Revoluties
Toon Kasdorp bespreekt een aantal wezenskenmerken van revoluties, hun belang en hun standing in het maatschappelijk debat. Special de verschillen en overeenkomsten tussen de Russisch-communistische en Duits-nazistische revoluties.
De Russische, de Cubaanse, de Sandinistische revoluties[1], het zijn allemaal politieke gebeurtenissen die als symbool gediend hebben voor de vooruitgang en als aankondiging van een afscheid van de heersende samenleving.
Dat geldt niet voor de nationaal socialistische revolutie in Duitsland, al is die van alle revoluties uit de twintigste eeuw de meest ingrijpende geweest. Als de nazi’s de wereldoorlog hadden gewonnen had de wereld er als gevolg van hun revolutie nu heel anders uitgezien. Op een ingrijpender manier anders dan bij een geslaagde socialistische wereldrevolutie. Niet voor niets is het nazisme een symbool gebleven voor het kwaad in plaats van voor de vooruitgang.
Hoe de wereld er had uitgezien als het communisme zou hebben gezegevierd, dat weten we nu. De Sovjet Unie van Stalin besloeg een groot deel van de wereld, waaronder enkele van de beschaafdste delen van Europa. De Sovjet Unie was een slavenrijk. Ook Mao heeft laten zien wat het socialisme kan aanrichten in een oud cultuurgebied. De kwalijke aspecten van de industriële revolutie, zoals de milieuverontreiniging en de dehumanisering van de arbeidende bevolking, zouden overal de overhand hebben gekregen. Een explosieve toename van de welvaart zoals die in de westerse samenleving heeft plaats gevonden zou achterwege zijn gebleven.
De Lorenzcurve geeft de verdeling weer van het nationaal inkomen over de bevolking. Hoe vlakker de curve hoe gelijker de verdeling. Als ze volkomen gelijk is en iedereen dus evenveel krijgt, dan valt de curve samen met de bissectrix van de hoek van de coördinaten. Deze Lorenzcurve was nergens in de ontwikkelde wereld zo bol en dus was nergens de inkomensverdeling zo ongelijk als in de voormalige Sovjet Unie en in het China van Mao. Het land van Mao heeft onder Deng Xiaoping een nieuwe revolutie meegemaakt. Deng heeft het oude China de ondernemingsgewijze productie geschonken. In naam gebeurt alles nog steeds onder regie van de communistische partij, maar in de praktijk is er weinig marxistisch meer te bekennen aan het Chinese regime. Het is nog te vroeg om vast te stellen hoe de Chinese variant van “een communisme met een vriendelijk gezicht” uiteindelijk vorm zal gaan krijgen.
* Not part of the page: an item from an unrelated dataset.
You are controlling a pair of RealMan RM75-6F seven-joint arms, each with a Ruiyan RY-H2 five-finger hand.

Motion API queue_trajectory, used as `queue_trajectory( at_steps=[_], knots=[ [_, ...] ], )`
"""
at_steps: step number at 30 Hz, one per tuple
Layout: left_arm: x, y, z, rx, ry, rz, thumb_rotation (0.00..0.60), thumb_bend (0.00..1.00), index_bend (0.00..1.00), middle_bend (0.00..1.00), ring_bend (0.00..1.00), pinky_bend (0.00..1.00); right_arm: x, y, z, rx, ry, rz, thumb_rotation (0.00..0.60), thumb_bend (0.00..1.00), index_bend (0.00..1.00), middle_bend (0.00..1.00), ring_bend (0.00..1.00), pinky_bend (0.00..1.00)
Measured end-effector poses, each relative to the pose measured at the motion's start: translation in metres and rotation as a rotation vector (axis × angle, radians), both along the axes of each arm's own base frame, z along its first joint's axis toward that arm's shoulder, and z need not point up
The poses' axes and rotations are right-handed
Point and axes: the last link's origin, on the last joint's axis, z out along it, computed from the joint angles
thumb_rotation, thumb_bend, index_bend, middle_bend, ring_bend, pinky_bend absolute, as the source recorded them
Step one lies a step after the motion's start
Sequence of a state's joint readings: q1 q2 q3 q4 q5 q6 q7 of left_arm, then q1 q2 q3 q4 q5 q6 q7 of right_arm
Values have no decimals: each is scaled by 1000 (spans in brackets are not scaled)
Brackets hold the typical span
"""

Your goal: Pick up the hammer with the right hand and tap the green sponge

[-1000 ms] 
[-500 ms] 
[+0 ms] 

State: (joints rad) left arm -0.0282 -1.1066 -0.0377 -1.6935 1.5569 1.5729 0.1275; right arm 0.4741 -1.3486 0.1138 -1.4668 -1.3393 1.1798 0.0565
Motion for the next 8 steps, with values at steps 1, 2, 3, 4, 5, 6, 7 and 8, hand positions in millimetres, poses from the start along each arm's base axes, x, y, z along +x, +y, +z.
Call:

Misschien meer in de richting van het nationaal socialisme dan van het stalinisme, maar we weten het niet. Erg democratisch is China nog steeds niet.
In de rest van de wereld is het communisme intussen passé défini, op wat ongelukkige restanten na. Noord-Korea en Cuba en wat Latijns-Amerikaanse satellieten, zoals Venezuela. Wie buurlanden met deze relicten van het Stalinisme vergelijkt, Puerto Rico bijvoorbeeld met Cuba, of Noord met Zuid Korea, die kan ook nu in de een en twintigste eeuw nog helder zien wat communisme teweeg kan brengen bij haar slachtoffers.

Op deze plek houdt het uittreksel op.